▸ **Problem description**: The required result is the number of lines below that hold the word "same", stated without anything else.

══════════════════════════════

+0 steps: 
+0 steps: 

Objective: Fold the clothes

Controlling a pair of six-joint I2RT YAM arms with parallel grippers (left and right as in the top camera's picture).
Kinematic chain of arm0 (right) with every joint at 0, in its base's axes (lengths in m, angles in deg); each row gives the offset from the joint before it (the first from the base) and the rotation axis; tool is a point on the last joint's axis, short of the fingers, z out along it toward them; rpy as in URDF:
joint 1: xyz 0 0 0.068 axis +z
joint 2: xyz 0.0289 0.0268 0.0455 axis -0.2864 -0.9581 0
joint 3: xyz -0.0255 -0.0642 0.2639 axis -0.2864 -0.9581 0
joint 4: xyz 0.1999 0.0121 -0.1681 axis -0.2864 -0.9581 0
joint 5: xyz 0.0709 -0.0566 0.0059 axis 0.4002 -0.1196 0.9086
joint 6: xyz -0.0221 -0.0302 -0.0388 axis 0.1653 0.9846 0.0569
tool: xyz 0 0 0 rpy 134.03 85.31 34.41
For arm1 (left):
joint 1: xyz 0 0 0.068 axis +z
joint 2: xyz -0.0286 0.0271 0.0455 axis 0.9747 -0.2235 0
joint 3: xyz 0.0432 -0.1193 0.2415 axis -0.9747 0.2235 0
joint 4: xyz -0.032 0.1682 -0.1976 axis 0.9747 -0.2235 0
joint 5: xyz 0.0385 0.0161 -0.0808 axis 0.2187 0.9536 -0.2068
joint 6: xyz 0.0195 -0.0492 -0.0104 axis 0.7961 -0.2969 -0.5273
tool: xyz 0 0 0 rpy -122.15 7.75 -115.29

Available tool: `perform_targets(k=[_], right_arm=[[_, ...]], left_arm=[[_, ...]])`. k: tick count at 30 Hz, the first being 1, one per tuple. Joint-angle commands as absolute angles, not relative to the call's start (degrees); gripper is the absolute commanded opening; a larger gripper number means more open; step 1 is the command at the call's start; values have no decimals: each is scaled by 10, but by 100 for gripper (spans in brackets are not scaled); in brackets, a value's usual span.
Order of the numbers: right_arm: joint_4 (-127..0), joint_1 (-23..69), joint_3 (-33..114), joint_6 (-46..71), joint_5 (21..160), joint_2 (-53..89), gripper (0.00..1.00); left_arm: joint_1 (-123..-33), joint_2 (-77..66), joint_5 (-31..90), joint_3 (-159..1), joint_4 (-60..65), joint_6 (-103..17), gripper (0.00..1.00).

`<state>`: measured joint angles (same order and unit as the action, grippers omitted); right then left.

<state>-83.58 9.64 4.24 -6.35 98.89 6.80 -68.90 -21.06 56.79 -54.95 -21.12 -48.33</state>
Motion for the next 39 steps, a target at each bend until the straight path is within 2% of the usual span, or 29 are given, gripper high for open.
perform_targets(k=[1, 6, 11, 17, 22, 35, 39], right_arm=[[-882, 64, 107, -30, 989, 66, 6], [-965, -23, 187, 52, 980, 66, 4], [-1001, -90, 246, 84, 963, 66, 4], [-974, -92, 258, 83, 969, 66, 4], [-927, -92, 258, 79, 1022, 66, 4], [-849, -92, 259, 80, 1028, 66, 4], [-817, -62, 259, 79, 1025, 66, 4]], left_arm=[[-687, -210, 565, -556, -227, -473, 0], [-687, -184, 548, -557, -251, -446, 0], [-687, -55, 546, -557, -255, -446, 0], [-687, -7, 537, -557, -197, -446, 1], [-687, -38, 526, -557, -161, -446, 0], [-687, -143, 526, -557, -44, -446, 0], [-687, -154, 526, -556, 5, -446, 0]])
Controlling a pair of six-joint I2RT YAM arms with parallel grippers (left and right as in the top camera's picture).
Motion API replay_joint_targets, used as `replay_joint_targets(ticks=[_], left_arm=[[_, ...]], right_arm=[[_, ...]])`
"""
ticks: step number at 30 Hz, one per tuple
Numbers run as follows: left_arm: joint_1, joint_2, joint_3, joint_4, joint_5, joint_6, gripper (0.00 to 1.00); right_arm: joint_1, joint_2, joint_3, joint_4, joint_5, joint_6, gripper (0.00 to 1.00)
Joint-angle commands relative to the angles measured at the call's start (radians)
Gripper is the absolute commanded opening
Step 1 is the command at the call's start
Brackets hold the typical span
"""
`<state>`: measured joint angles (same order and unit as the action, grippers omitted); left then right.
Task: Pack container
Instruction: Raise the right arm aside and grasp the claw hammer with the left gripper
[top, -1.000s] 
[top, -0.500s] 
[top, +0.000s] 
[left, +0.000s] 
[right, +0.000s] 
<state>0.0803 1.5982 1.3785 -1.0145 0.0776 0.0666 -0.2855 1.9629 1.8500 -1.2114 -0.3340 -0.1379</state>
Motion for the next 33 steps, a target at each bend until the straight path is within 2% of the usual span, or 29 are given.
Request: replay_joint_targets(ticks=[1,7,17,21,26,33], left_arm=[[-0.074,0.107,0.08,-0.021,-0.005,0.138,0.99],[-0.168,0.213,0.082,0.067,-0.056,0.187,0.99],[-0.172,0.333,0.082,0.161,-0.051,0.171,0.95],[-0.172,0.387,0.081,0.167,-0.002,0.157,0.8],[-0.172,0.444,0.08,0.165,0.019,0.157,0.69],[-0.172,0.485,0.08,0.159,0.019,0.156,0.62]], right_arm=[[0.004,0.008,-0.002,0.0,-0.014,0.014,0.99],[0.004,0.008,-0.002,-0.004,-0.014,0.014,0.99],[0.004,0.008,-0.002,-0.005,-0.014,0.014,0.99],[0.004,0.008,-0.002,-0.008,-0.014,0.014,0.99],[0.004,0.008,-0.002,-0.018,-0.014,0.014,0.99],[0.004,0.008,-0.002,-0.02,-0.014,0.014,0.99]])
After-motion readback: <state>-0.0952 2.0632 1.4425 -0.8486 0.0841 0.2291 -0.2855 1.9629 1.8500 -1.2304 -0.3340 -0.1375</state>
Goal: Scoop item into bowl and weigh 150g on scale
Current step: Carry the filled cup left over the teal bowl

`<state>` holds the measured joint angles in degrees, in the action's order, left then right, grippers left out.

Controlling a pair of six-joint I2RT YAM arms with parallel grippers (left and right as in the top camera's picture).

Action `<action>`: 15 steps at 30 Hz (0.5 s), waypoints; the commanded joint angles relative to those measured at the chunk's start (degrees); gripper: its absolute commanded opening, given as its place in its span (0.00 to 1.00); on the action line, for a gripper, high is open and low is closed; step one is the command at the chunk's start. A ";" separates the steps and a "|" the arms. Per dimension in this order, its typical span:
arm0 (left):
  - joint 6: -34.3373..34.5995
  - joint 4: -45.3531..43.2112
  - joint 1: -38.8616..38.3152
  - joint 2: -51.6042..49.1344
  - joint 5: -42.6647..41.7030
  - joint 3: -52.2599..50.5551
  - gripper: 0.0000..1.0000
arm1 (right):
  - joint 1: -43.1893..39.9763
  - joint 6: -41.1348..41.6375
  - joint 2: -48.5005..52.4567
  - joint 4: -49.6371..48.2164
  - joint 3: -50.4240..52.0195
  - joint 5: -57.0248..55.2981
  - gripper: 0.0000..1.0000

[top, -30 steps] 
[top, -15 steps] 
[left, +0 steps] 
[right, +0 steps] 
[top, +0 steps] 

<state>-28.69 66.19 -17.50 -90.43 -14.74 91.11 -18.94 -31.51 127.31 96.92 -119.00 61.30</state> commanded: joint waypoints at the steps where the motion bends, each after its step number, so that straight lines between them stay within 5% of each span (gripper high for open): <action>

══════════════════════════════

▸ **Answer space**: 2